33. The drill bit of claim 24, wherein both said first distance differs from said second distance, and said first angle differs from said second angle.
34. The drill bit of claim 24, further comprising:
a first nozzle, installed in said first nozzle receptacle, that defines a third projected fluid path collinear with said first projected fluid path; and
a second nozzle, installed in said second nozzle receptacle, that defines a fourth projected fluid path collinear with said second projected fluid path.
35. The drill bit of claim 34, said third projected fluid path being a face normal projected fluid path.
36. The drill bit of claim 34, said third projected fluid path being a parallel to nozzle centerline projected fluid path.
37. The drill bit of claim 34, said third projected fluid path being a projected average fluid path.
38. The drill bit of claim 34, further comprising:
a third roller cone, attached to said bit body, rotatable around a third journal axis;
a third row of cutting elements attached to said third roller cone that includes a third cutting element said thud cutting element having a third cutting tip; and
a third nozzle receptacle in said bit body that defines a fifth projected fluid path;
a third nozzle, installed in said third nozzle receptacle, that defines a sixth projected fluid path collinear with said fifth projected fluid path; and
said fifth and sixth projected fluid paths being within 0.2 inches of said third cutting tip curve.
39. The drill bit of claim 24, further comprising:
a first nozzle with a straight internal bore, installed in said first nozzle receptacle; and
a second nozzle with a straight internal bore, installed in said second nozzle receptacle.

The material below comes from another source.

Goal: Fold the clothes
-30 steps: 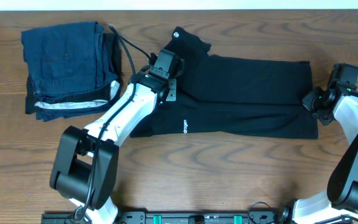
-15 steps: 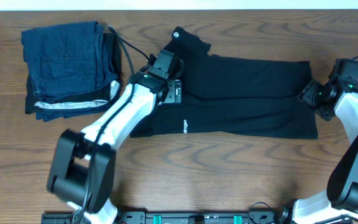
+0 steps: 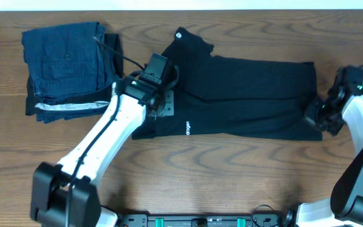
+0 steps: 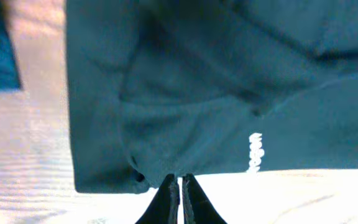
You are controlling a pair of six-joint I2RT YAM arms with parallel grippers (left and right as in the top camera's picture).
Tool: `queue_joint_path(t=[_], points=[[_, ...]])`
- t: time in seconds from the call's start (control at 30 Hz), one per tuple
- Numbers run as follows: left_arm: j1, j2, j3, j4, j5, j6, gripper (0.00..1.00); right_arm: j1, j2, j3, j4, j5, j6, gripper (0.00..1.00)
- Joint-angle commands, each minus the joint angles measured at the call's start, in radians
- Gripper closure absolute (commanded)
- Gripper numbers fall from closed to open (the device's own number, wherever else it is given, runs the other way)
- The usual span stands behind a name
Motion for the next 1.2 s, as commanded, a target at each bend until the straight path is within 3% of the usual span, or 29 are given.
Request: queue_joint_path(t=[0.0,0.3,0.6,1.17], points=[[0.005,0.065,-0.034,-0.008,0.031,-0.013,0.94,0.007,-0.004,-0.06,0.042,0.027,-0.002,0.99],[0.052,0.125,-0.039,-0.093,-0.036,-0.056,0.94,0.005,-0.004,-0.08,0.055,0.026,-0.017,0.99],[0.099,0.133,-0.084,-0.119,0.091,-0.077,0.94,0.005,-0.004,-0.109,0.076,0.074,-0.017,0.99],[0.1,0.164,-0.219,0.1,0.076,-0.1,0.94,0.002,-0.004,-0.226,0.259,0.098,-0.017,0.99]])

40. The drill bit of claim 2, further comprising:
a third row of cutting elements attached to said first roller cone;
a fourth row of cutting elements attached to said second roller cone;
wherein said drill bit defines a gage diameter,
said third row of cutting elements being a gage row that cuts to about said gage diameter;
said fourth row of cutting elements being a gage row that cuts to about said gage diameter;
said first row of cutting elements being a drive row that does not cut to said about said gage diameter; and
said second row of cutting elements being a drive row that does not cut to about said gage diameter.
41. The drill bit of claim 40, said first projected fluid path being between said first and third lows at its closest to said first cutting tip curve and said second projected fluid path being between said second and fourth rows at its closest to said second cutting tip curve.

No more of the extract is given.